Bob Curnow


Photo: Walter Mladina


Bob Curnow comes by his musical talents honestly. A member of Stan Kenton's trombone section in the 1960's, he re-joined the band in 1973 to begin a four-year stint as A&R director, arranger, composer, producer and general manager of Kenton's Creative World Records. In that position, he produced over 25 albums, six of which featured his own compositions or arrangements. One notable highlight was his rousing adaptation for the Kenton band of the music of Chicago and Blood Sweat & Tears (Kenton Plays Chicago.) His version of "Once Upon a Time" stands out as the most romantic and melodic Kenton track ever recorded.

Curnow later became president of the International Association of Jazz Educators (IAJE) and his influence was instrumental in shaping the organization as it is today. He also spent eleven years as Director of Bands and Jazz Studies at California State University in Los Angeles and, prior to that, taught at Michigan State and Case Western Reserve Universities. Curnow has been a guest conductor of many symphony orchestras, such as the Boston Pops and the Cleveland Philharmonic, and all-state jazz ensemble throughout the United States. He has served as a clinician or adjudicator at jazz festivals in forty states and Canada. For eight years, Curnow also directed the McDonald's All-American High School Jazz Band, touring the country and discovering many talented young players who since have become prominent in their field.

Currently the leader of the New Jazz Repertory Ensemble of Spokane, Curnow heads Sierra Music Publications, one of America's fastest-growing music publishers. Sierra prints and distributes many of the charts used by the bands of such jazz greats as Stan Kenton, Maynard Ferguson, Bill Holman, Les Hooper and many others, as well as Bob's own arrangements of the music of the Yellowjackets.

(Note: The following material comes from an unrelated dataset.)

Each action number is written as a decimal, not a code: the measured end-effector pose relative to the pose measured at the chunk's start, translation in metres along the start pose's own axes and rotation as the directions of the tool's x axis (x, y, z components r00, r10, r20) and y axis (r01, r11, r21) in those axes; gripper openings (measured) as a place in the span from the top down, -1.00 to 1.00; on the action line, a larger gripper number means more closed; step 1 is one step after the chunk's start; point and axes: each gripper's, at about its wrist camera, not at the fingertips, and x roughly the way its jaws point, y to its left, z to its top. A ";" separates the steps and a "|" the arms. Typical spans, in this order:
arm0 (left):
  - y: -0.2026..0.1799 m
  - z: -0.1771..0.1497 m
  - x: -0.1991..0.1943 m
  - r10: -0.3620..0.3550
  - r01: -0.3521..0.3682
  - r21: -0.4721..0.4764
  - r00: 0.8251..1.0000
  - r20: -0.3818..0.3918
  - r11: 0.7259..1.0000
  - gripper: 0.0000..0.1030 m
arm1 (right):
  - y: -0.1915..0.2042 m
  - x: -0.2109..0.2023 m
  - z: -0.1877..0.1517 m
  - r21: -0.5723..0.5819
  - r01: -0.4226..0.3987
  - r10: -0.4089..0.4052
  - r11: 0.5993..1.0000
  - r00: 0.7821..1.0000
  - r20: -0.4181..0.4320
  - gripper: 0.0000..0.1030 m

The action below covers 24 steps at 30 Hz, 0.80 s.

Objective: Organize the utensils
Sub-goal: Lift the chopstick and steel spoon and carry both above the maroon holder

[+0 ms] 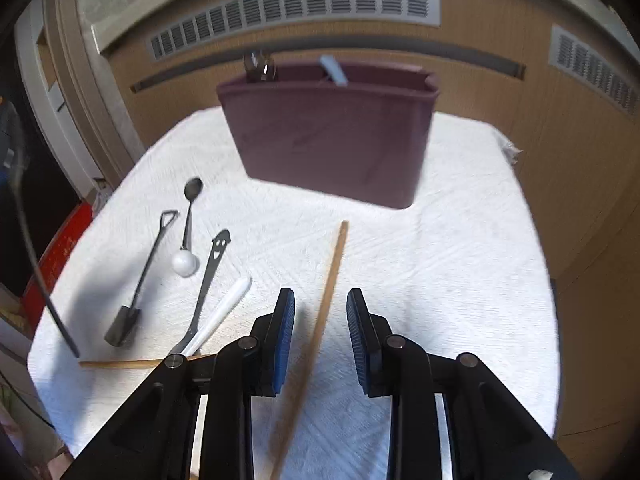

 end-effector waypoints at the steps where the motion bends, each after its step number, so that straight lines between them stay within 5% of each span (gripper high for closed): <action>1: 0.001 0.000 0.001 -0.001 0.001 -0.002 1.000 -0.001 1.000 0.34 | 0.002 0.009 0.001 -0.005 0.015 -0.015 1.000 1.000 -0.016 0.49; 6: 0.003 -0.002 0.002 0.004 -0.004 -0.006 1.000 -0.004 1.000 0.34 | 0.005 0.031 0.000 -0.013 0.058 -0.059 0.998 0.997 -0.040 0.51; 8: 0.005 -0.001 0.002 0.003 -0.003 -0.013 1.000 -0.005 1.000 0.34 | 0.008 0.030 -0.002 -0.041 0.073 -0.074 0.997 0.997 -0.037 0.88; 11: 0.007 -0.001 0.000 0.000 0.000 -0.025 1.000 -0.006 1.000 0.34 | 0.008 0.019 -0.007 -0.046 0.058 -0.059 0.997 0.998 -0.018 0.91; 17: 0.002 0.000 -0.006 0.001 -0.001 -0.017 1.000 0.010 1.000 0.34 | -0.011 -0.055 -0.004 0.067 -0.051 0.041 0.996 0.989 0.144 0.91; 24: -0.008 0.006 -0.007 -0.031 0.031 -0.015 0.999 0.014 0.999 0.34 | -0.006 -0.129 0.003 0.058 -0.094 0.069 0.994 0.939 0.337 0.91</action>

It was in 1982 that Bob Curnow first became fascinated with the complexity, intelligence and melodic beauty of the music of the Pat Metheny Group. Shortly thereafter he began transcribing select Metheny compositions. At first, he merely wanted to satisfy his curiosity about their musical content, but soon he began to hear the possibility of arranging these works for big band. Curnow ultimately penned some twelve arrangements of compositions by Pat Metheny and/or Lyle Mays. These works stand as stellar examples of the art of arranging at its finest. The resulting album, The Music of Pat Metheny and Lyle Mays, is the culmination of Curnow's decade-long dream and clearly demonstrates that big band jazz can be as poignant and relevant today as ever.